→ **BRIEF**: Type again, exactly, the lines below from the start through the line that includes "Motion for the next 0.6".

→ **Records drawn from a dataset**:
-=-=-

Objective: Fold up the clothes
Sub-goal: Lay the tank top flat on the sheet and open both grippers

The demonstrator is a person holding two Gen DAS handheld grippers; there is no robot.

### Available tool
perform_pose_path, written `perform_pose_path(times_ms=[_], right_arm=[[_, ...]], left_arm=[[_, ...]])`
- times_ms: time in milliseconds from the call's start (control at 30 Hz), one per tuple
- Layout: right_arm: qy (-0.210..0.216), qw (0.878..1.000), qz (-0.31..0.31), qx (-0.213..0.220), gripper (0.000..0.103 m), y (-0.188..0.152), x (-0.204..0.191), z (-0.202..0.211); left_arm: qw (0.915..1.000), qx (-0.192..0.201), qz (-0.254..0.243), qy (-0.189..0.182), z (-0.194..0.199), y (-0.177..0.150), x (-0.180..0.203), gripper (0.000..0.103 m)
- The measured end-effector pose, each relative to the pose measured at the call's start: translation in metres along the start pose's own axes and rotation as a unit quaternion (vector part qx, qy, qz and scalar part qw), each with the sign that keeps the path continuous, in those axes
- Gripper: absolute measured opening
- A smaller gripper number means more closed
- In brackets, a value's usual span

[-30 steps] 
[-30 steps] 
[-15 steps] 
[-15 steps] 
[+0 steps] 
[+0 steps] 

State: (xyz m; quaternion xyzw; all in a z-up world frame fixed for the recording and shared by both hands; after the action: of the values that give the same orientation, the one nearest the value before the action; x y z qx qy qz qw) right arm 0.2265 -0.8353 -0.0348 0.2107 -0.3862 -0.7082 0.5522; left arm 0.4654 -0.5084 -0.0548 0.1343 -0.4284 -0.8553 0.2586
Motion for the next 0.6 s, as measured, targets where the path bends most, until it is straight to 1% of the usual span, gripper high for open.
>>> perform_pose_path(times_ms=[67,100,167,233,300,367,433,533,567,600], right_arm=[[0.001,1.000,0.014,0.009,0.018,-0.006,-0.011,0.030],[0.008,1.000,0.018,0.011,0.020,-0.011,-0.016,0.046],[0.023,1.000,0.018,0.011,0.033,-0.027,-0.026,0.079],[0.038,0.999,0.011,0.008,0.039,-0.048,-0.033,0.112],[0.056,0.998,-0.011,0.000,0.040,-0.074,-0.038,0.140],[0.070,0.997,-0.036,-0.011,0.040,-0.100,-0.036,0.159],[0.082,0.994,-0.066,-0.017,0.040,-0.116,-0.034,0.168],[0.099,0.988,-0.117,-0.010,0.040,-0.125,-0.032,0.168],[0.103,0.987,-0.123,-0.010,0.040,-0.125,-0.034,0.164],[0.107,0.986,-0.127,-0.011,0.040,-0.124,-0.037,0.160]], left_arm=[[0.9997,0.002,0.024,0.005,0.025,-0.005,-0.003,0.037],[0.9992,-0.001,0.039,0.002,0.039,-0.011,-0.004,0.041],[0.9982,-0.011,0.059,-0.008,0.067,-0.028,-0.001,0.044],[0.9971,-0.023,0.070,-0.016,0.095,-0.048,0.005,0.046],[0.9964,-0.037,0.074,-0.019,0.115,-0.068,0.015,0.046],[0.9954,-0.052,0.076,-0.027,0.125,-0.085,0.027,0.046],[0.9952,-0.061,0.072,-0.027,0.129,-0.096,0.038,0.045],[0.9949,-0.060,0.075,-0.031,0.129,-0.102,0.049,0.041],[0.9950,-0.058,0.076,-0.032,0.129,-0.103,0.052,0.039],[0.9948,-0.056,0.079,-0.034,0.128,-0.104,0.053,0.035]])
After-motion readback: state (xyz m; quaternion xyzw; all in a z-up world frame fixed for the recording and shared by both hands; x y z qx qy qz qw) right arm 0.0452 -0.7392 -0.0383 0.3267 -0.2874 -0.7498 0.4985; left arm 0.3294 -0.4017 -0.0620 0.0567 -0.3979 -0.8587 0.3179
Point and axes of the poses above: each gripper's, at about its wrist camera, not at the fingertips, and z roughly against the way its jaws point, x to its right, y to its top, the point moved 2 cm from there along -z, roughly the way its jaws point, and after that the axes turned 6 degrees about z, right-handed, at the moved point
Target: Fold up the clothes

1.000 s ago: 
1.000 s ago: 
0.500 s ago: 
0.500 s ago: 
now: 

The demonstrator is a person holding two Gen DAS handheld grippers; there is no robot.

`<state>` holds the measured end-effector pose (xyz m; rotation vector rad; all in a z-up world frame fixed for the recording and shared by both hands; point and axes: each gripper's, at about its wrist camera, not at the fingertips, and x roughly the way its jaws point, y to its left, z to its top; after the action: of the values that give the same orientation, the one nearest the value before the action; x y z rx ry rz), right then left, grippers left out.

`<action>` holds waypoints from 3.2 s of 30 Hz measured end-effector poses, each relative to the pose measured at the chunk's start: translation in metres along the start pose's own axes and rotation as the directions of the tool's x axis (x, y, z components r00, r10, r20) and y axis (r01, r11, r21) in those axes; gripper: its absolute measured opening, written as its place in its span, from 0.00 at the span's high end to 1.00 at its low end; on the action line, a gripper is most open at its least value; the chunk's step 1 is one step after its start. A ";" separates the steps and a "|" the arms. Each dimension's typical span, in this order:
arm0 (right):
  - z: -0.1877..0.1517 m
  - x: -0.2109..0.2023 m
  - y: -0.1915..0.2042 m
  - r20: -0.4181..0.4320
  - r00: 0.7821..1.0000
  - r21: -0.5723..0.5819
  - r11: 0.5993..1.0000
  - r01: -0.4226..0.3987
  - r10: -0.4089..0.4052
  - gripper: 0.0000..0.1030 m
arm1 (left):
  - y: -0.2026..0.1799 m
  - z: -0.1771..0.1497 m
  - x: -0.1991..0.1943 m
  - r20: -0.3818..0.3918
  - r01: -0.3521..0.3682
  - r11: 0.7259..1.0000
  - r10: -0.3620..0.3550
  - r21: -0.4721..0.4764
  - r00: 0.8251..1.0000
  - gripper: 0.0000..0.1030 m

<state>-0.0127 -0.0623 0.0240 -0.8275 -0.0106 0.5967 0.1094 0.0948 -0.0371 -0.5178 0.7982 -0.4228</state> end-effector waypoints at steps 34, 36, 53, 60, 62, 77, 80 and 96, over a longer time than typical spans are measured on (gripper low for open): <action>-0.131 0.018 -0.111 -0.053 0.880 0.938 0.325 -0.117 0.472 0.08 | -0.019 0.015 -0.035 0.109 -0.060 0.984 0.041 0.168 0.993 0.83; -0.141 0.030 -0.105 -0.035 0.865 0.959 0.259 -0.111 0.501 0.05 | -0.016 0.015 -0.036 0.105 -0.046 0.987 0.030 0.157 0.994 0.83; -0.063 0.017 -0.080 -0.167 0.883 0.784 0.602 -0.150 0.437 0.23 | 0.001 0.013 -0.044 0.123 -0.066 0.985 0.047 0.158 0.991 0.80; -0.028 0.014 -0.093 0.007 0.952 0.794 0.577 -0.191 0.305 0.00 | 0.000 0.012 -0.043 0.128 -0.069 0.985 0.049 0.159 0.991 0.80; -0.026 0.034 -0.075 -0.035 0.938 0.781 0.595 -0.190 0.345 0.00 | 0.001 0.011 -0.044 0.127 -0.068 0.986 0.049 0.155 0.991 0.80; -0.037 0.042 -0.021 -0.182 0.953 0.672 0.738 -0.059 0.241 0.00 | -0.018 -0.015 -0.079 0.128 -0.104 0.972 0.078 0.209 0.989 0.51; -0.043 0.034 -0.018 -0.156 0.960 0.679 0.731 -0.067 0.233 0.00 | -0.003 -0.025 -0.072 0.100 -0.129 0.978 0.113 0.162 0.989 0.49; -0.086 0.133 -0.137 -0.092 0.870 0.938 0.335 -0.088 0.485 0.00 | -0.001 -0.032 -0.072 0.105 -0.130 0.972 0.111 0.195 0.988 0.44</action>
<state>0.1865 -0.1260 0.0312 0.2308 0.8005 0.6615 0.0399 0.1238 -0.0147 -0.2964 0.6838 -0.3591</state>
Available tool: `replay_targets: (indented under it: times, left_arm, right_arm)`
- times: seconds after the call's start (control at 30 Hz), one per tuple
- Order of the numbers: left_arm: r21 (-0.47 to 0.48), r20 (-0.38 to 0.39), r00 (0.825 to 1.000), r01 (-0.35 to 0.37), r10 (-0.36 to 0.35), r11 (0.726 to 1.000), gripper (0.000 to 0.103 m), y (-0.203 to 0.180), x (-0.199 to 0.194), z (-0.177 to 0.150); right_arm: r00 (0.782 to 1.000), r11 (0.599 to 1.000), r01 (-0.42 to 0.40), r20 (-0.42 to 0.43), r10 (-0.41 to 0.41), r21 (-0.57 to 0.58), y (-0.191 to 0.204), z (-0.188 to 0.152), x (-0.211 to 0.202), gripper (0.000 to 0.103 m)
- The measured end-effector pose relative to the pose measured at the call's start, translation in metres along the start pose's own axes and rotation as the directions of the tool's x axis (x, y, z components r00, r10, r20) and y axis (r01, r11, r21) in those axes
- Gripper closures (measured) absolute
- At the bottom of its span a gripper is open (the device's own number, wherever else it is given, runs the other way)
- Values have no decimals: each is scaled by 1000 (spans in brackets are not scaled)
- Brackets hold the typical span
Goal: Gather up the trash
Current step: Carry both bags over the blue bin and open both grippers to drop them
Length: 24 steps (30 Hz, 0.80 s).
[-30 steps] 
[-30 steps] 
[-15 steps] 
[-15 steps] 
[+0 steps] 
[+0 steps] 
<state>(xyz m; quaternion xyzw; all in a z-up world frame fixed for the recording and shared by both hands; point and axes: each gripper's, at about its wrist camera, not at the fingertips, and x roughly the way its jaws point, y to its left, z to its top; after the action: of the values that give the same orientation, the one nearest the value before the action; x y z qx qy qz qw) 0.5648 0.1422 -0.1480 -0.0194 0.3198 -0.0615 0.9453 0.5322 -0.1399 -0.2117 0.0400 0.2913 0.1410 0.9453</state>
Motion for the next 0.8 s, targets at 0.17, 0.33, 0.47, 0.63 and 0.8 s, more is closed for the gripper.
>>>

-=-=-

→ **ANSWER TO THIS EXERCISE**:
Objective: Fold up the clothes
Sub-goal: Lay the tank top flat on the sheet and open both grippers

The demonstrator is a person holding two Gen DAS handheld grippers; there is no robot.

### Available tool
perform_pose_path, written `perform_pose_path(times_ms=[_], right_arm=[[_, ...]], left_arm=[[_, ...]])`
- times_ms: time in milliseconds from the call's start (control at 30 Hz), one per tuple
- Layout: right_arm: qy (-0.210..0.216), qw (0.878..1.000), qz (-0.31..0.31), qx (-0.213..0.220), gripper (0.000..0.103 m), y (-0.188..0.152), x (-0.204..0.191), z (-0.202..0.211); left_arm: qw (0.915..1.000), qx (-0.192..0.201), qz (-0.254..0.243), qy (-0.189..0.182), z (-0.194..0.199), y (-0.177..0.150), x (-0.180..0.203), gripper (0.000..0.103 m)
- The measured end-effector pose, each relative to the pose measured at the call's start: translation in metres along the start pose's own axes and rotation as a unit quaternion (vector part qx, qy, qz and scalar part qw), each with the sign that keeps the path continuous, in those axes
- Gripper: absolute measured opening
- A smaller gripper number means more closed
- In brackets, a value's usual span

[-30 steps] 
[-30 steps] 
[-15 steps] 
[-15 steps] 
[+0 steps] 
[+0 steps] 

State: (xyz m; quaternion xyzw; all in a z-up world frame fixed for the recording and shared by both hands; after the action: of the values that give the same orientation, the one nearest the value before the action; x y z qx qy qz qw) right arm 0.2265 -0.8353 -0.0348 0.2107 -0.3862 -0.7082 0.5522; left arm 0.4654 -0.5084 -0.0548 0.1343 -0.4284 -0.8553 0.2586
Motion for the next 0.6 s, as measured, targets where the path bends most, until it is straight to 1% of the usual span, gripper high for open.

The answer to this exercise has been fully stated.